Early Meetings Encouraged
Oh recommended that sponsors meet with the FDA early in the development cycle for cell and gene therapies to identify and resolve potential problems early on to ensure smooth IND reviews. He said that the FDA’s INTERACT program is an especially valuable mechanism for meeting with the agency and ironing out potential deficiencies early on.


The INTERACT program, established by CBER in June 2018, is a formal program that allows industry to meet with FDA reviewers during early pre-clinical development stages to allow sponsors to ask the FDA questions about manufacturing and other technical issues to help streamline development. (Also see “CBER Implements Pre-Clinical Meeting Program For Biologics, Gene Therapy Sponsors” – Pink Sheet, 22 Jun, 2018.) The program is intended to help accelerate development and approval of novel biologics and other products reviewed by the center.


Can The FDA Keep Up With Meeting Requests?
At the end of Oh’s presentation during a question and answer session, he was asked by a meeting participant whether the FDA’s staff can keep up with all of the requests for early interaction meetings.

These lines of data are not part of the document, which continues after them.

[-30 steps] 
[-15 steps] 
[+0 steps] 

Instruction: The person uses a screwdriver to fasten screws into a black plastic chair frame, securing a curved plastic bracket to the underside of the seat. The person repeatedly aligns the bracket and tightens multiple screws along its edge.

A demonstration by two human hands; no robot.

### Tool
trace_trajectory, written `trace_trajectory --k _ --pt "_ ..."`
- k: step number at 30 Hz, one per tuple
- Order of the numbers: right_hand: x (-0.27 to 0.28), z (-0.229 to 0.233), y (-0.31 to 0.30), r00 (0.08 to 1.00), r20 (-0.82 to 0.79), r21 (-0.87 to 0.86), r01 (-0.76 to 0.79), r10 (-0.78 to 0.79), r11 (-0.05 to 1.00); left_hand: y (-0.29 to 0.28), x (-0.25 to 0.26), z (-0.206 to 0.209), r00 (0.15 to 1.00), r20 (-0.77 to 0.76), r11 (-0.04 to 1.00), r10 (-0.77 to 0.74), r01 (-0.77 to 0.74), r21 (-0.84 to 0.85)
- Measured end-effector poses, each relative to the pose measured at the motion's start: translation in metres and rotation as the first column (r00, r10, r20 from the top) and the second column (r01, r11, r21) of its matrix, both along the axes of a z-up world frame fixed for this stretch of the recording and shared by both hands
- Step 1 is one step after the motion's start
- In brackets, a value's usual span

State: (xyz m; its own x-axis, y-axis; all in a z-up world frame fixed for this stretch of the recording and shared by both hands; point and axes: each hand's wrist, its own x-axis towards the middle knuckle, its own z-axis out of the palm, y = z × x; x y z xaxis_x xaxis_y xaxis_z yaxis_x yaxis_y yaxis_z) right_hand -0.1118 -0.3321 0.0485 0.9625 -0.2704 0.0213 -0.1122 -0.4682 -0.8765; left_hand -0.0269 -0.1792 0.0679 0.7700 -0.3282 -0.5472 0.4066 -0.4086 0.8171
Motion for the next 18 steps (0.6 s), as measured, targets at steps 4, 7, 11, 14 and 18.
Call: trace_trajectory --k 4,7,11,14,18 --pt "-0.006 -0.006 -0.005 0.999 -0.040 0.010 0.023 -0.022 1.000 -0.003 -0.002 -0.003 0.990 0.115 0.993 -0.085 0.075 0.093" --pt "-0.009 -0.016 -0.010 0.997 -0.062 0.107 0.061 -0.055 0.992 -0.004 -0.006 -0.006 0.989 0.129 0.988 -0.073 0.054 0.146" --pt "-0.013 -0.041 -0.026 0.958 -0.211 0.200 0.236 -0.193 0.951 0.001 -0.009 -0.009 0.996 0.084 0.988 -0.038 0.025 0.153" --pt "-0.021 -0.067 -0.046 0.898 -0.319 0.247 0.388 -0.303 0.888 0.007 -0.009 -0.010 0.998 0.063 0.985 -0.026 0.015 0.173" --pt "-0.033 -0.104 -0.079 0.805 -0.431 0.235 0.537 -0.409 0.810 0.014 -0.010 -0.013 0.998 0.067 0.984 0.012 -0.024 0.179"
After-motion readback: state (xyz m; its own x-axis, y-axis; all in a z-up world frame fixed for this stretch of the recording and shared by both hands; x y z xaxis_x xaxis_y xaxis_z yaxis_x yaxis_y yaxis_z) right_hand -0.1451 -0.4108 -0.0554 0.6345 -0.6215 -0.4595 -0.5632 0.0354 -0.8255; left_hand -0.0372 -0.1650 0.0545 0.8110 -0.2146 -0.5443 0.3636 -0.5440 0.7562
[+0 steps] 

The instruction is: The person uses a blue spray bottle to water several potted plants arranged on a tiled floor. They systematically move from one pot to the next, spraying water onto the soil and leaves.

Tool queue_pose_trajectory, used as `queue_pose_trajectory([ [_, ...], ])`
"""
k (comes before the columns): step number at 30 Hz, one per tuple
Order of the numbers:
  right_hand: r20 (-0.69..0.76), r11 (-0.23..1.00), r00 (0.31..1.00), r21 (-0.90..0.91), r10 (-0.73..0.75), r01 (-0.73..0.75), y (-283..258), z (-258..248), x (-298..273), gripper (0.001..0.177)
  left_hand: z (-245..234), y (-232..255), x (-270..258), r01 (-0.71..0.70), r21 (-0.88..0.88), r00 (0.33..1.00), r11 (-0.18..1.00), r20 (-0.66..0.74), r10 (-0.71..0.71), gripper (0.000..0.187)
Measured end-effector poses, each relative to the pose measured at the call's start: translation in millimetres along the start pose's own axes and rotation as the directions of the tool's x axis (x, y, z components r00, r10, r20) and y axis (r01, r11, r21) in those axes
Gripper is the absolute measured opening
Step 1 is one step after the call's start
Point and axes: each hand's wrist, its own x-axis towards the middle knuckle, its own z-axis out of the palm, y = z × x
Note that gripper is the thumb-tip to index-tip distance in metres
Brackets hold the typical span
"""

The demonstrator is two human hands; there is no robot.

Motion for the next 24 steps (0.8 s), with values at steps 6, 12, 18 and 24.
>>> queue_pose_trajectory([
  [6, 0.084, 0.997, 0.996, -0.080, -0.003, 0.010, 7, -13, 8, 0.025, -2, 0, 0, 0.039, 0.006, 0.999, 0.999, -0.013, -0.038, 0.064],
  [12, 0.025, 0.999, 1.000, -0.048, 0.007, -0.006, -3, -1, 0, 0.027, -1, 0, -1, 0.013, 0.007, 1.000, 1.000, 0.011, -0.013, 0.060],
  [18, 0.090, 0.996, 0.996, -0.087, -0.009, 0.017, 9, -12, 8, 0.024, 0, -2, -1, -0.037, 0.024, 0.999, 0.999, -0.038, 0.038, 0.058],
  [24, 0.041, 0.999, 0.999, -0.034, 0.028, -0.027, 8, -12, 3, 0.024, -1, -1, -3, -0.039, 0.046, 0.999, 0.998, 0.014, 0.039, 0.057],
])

Oh said previously in his remarks that more sponsors are taking advantage of early meetings with the FDA before submitting INDs. In 2018, CBER’s Office of Tissues and Advanced Therapies had 395 meeting with sponsors, compared to 295 in 2017 and 269 in 2016.


Oh said that “we do have a lot of meetings requested and because of the importance of this to stakeholders we do get requests for advice. Many of these meetings are optional … yet as things progress to a product license application we need to see something and we would definitely encourage you to take advantage of these early interaction meetings. Before you start phase 3 [studies] you definitely want to have a meeting with FDA.”